**PROBLEM TO SOLVE:** Return the entries that follow exactly, with no images.

==== ENTRIES SUPPLIED ====

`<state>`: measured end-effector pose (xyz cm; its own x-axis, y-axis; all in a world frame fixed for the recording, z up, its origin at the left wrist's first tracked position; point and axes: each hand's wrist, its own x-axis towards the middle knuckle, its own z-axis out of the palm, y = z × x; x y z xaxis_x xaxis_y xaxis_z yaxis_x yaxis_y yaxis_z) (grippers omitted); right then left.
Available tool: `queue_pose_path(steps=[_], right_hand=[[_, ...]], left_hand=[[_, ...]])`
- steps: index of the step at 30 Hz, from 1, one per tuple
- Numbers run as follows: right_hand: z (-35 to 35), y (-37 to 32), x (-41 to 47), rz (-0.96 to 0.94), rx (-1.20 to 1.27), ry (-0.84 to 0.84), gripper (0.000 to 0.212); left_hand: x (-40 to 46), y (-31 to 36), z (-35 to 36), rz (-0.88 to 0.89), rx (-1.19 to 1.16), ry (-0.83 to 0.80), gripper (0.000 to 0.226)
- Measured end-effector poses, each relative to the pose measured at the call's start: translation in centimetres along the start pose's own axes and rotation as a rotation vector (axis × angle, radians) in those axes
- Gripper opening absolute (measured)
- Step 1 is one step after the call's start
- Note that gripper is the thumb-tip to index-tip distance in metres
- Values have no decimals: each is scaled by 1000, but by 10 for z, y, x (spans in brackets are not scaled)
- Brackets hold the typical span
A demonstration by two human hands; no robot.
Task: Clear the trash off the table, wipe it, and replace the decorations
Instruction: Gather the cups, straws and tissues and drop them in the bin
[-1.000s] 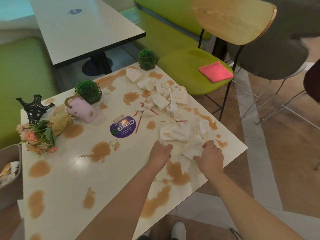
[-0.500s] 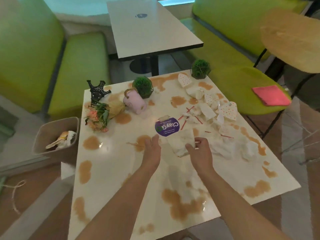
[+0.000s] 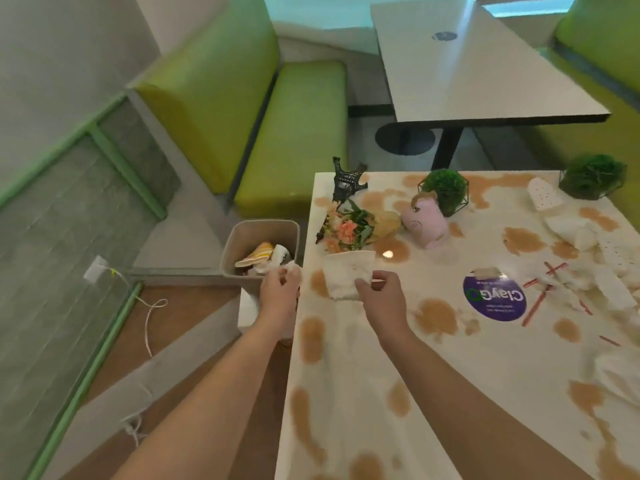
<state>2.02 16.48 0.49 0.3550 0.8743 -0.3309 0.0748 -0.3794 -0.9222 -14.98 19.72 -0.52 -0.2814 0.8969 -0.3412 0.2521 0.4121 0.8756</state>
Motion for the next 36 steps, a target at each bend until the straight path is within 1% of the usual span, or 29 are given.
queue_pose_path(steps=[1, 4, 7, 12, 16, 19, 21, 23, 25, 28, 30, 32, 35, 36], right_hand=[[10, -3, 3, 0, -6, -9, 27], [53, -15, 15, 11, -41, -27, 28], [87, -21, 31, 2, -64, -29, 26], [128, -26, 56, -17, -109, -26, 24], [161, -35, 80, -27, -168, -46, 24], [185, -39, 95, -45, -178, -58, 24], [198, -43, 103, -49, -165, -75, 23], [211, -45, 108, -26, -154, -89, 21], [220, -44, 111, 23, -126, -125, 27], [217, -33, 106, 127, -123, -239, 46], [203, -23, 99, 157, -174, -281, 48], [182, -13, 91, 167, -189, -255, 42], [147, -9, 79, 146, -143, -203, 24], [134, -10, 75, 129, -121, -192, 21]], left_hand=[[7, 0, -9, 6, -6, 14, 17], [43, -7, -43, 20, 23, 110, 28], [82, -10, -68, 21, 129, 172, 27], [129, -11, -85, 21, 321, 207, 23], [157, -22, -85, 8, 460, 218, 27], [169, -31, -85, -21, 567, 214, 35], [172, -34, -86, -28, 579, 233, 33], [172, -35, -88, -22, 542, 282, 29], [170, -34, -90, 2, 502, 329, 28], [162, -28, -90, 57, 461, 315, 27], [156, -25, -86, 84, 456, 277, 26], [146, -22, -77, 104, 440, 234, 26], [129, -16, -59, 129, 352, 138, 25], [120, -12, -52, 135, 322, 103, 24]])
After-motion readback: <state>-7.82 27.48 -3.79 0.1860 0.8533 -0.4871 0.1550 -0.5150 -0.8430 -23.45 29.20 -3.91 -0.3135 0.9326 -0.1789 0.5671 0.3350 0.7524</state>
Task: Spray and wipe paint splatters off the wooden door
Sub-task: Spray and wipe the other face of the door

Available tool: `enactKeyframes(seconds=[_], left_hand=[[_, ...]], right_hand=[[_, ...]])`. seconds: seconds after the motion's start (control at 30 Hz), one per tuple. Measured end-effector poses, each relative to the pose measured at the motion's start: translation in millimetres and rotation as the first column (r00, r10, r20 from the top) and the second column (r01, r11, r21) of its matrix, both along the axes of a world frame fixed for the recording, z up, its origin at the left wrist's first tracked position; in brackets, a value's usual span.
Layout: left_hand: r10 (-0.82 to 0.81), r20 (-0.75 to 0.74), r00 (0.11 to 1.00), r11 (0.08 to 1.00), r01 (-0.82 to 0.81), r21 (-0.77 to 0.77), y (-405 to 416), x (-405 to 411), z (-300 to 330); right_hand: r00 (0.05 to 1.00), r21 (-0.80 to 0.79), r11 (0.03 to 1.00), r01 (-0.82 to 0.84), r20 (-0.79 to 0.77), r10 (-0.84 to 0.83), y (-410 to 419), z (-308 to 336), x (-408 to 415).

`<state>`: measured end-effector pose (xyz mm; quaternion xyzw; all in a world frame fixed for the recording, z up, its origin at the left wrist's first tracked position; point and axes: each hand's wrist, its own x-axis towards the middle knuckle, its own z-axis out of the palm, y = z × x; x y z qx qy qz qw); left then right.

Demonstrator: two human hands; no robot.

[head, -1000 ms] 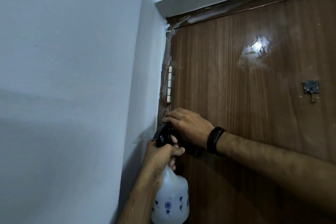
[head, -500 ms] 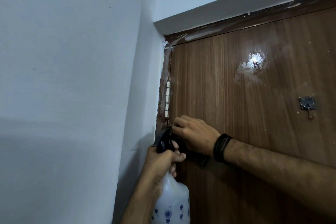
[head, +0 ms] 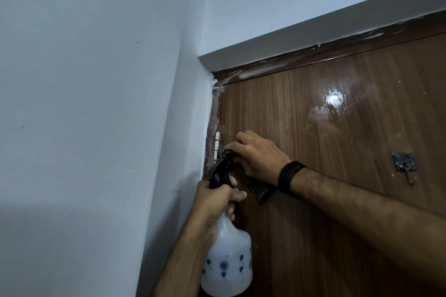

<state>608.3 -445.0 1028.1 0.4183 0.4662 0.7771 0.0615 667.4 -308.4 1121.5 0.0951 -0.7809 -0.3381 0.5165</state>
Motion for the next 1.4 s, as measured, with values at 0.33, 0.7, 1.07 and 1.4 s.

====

**WRITTEN ANSWER:**
`<state>`: measured end-effector pose (xyz cm; its own x-axis, y-axis; all in a world frame fixed for the recording, z up, its origin at the left wrist's first tracked position; point and axes: each hand's wrist, its own x-axis towards the middle knuckle, its own z-axis out of the palm, y = z × x; x y z xaxis_x xaxis_y xaxis_z yaxis_x yaxis_y yaxis_z) (grippers omitted); right then left.
Available tool: `queue_pose_path(steps=[_], right_hand=[[_, ...]], left_hand=[[_, ...]])`
- steps: index of the step at 30 Hz, from 1, one per tuple
- Numbers run as follows: right_hand: z (-35 to 35), y (-37 to 32), x (-41 to 47), rz (-0.96 to 0.94), rx (-1.20 to 1.27), ry (-0.84 to 0.84), gripper (0.000 to 0.212); left_hand: x (-40 to 46), y (-31 to 36), z (-35 to 36), rz (-0.88 to 0.89), rx (-1.19 to 1.16), ry (-0.83 to 0.80), gripper (0.000 to 0.226)
- Measured end-effector poses, each relative to the pose measured at the call's start: translation in centimetres along the start pose's own axes and rotation as a rotation vector (axis × angle, radians) in those axes
- Gripper opening absolute (measured)
- Step 1 is one step after the call's start
- Note that gripper is the thumb-tip to index-tip distance in metres
- Values have no decimals: each is scaled by 1000, but by 10 for z, y, x (spans in brackets are not scaled)
- Brackets hold the typical span
A demonstration by two human hands; no robot.
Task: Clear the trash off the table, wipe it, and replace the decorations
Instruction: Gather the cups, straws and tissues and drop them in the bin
[-1.000s] 
[-0.500s] 
[+0.000s] 
<state>2.02 16.48 0.49 0.3550 0.8743 -0.3309 0.0748 -0.3794 -0.9222 -14.98 19.72 -0.52 -0.2814 0.8969 -0.3412 0.2521 0.4121 0.8756</state>
Motion for the next 36 steps, a target at each bend until the straight path is within 1% of the usual span, or 29 are given.
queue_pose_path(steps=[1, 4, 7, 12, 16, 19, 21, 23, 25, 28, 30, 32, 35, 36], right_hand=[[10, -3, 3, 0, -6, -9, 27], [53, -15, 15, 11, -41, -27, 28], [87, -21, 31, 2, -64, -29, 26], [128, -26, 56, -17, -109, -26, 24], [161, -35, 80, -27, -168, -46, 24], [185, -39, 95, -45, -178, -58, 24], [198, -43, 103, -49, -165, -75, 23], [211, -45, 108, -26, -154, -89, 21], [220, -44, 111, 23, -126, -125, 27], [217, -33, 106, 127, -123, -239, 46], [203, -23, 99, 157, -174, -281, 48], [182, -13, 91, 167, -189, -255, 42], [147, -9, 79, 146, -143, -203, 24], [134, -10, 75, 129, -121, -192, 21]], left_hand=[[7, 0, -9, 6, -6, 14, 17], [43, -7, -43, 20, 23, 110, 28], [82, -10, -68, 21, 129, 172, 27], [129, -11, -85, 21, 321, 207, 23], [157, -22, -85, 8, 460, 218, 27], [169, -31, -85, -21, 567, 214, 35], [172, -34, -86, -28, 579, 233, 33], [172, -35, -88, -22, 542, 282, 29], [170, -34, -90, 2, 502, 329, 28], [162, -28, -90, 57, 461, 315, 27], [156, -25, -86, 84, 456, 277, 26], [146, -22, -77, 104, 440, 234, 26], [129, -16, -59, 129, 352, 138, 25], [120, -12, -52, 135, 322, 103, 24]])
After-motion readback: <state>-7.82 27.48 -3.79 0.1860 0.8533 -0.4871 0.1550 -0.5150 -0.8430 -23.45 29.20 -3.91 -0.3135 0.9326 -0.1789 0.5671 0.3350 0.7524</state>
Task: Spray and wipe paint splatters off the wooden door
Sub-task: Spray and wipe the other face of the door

Available tool: `enactKeyframes(seconds=[_], left_hand=[[_, ...]], right_hand=[[_, ...]])`. seconds: seconds after the motion's start (control at 30 Hz), one per tuple. Measured end-effector poses, each relative to the pose measured at the motion's start: translation in millimetres and rotation as the first column (r00, r10, r20 from the top) and the second column (r01, r11, r21) of its matrix, both along the axes of a world frame fixed for the recording, z up, its origin at the left wrist's first tracked position; in brackets, a value's usual span.
Layout: left_hand: r10 (-0.82 to 0.81), r20 (-0.75 to 0.74), r00 (0.11 to 1.00), r11 (0.08 to 1.00), r01 (-0.82 to 0.81), r21 (-0.77 to 0.77), y (-405 to 416), x (-405 to 411), z (-300 to 330); right_hand: r00 (0.05 to 1.00), r21 (-0.80 to 0.79), r11 (0.03 to 1.00), r01 (-0.82 to 0.84), r20 (-0.79 to 0.77), r10 (-0.84 to 0.83), y (-410 to 419), z (-308 to 336), x (-408 to 415).

`<state>`: measured end-effector pose (xyz mm; quaternion xyzw; all in a world frame fixed for the recording, z up, its origin at the left wrist's first tracked position; point and axes: each hand's wrist, its own x-axis towards the middle knuckle, its own z-axis out of the palm, y = z × x; x y z qx qy qz qw); left then right.

Demonstrator: two human hands; no robot.

[head, -1000 ms] 
[head, -500 ms] 
[head, +0 ms] 

<state>608.3 -445.0 1028.1 0.4183 0.4662 0.7771 0.0615 667.4 -308.4 1121.5 0.0951 -0.7809 -0.3381 0.5165</state>
Motion for the next 1.4 s, as measured, with values at 0.33, 0.7, 1.07 and 1.4 s.

The answer was written out completely.